### TASK GOAL
One part of the entries below is wanted: the lines from the one containing "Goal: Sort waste" through the one containing "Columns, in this". Write those out exactly and nothing else.
####
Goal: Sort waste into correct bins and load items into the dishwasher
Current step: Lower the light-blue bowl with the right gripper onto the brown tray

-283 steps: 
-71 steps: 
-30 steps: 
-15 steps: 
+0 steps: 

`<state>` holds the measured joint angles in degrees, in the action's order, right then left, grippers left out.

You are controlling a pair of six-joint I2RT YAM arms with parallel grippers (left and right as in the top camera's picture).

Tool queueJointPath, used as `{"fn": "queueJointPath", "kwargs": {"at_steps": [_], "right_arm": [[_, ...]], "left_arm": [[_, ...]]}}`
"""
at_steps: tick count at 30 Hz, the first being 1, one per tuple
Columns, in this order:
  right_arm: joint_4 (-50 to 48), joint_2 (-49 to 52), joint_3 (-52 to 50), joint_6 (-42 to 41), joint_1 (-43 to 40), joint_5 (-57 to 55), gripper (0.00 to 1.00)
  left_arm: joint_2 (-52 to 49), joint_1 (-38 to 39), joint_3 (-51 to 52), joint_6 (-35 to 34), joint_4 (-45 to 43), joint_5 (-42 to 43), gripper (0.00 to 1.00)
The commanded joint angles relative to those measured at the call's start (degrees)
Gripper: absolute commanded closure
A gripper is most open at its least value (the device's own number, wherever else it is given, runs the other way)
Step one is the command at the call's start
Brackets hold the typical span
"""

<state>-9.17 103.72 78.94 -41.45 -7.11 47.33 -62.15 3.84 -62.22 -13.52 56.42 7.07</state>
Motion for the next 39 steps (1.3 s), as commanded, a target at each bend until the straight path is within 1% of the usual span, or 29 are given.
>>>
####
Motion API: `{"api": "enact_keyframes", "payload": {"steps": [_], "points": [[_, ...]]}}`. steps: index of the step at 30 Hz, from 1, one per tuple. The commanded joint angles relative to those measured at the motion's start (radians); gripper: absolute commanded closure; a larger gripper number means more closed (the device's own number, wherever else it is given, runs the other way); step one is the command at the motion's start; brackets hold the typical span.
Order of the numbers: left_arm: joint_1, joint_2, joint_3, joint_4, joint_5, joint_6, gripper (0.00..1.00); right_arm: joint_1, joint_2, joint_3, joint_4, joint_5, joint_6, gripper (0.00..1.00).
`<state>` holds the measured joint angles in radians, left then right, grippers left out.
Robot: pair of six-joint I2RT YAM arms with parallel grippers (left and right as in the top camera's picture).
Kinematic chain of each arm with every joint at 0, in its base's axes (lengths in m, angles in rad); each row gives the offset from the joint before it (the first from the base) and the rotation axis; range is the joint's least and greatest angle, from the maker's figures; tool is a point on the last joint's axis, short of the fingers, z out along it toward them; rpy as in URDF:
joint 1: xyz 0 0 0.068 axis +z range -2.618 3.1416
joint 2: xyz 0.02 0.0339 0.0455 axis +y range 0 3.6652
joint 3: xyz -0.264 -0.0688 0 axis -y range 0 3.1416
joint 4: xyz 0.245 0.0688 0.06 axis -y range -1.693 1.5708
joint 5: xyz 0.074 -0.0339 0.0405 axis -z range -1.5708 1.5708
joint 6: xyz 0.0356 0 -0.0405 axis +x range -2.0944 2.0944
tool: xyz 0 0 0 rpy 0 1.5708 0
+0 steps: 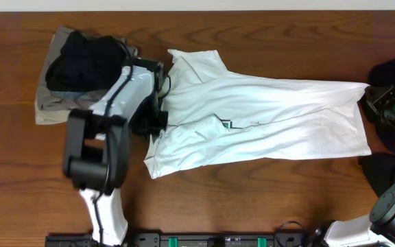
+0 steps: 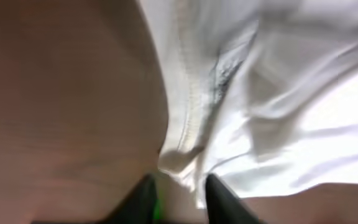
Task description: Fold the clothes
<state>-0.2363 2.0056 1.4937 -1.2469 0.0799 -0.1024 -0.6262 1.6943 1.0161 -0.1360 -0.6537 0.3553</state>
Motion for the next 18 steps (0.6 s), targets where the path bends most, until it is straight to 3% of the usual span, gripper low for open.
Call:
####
### SOLVED EXERCISE
Goal: Sort waste into correct bins and load items into the dishwasher
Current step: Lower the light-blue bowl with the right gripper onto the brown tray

-283 steps: 
-71 steps: 
-30 steps: 
-15 steps: 
+0 steps: 

`<state>` holds the measured joint angles in degrees, in the action's order, right then left, grippers left out.

You are controlling a pair of six-joint I2RT YAM arms with parallel grippers (left and right as in the top camera's picture).

Tool queueJointPath, used as `{"fn": "queueJointPath", "kwargs": {"at_steps": [_], "right_arm": [[_, ...]], "left_arm": [[_, ...]]}}`
"""
at_steps: tick count at 30 Hz, the first being 1, one per tuple
Columns, in this order:

Work on this exercise has been finished.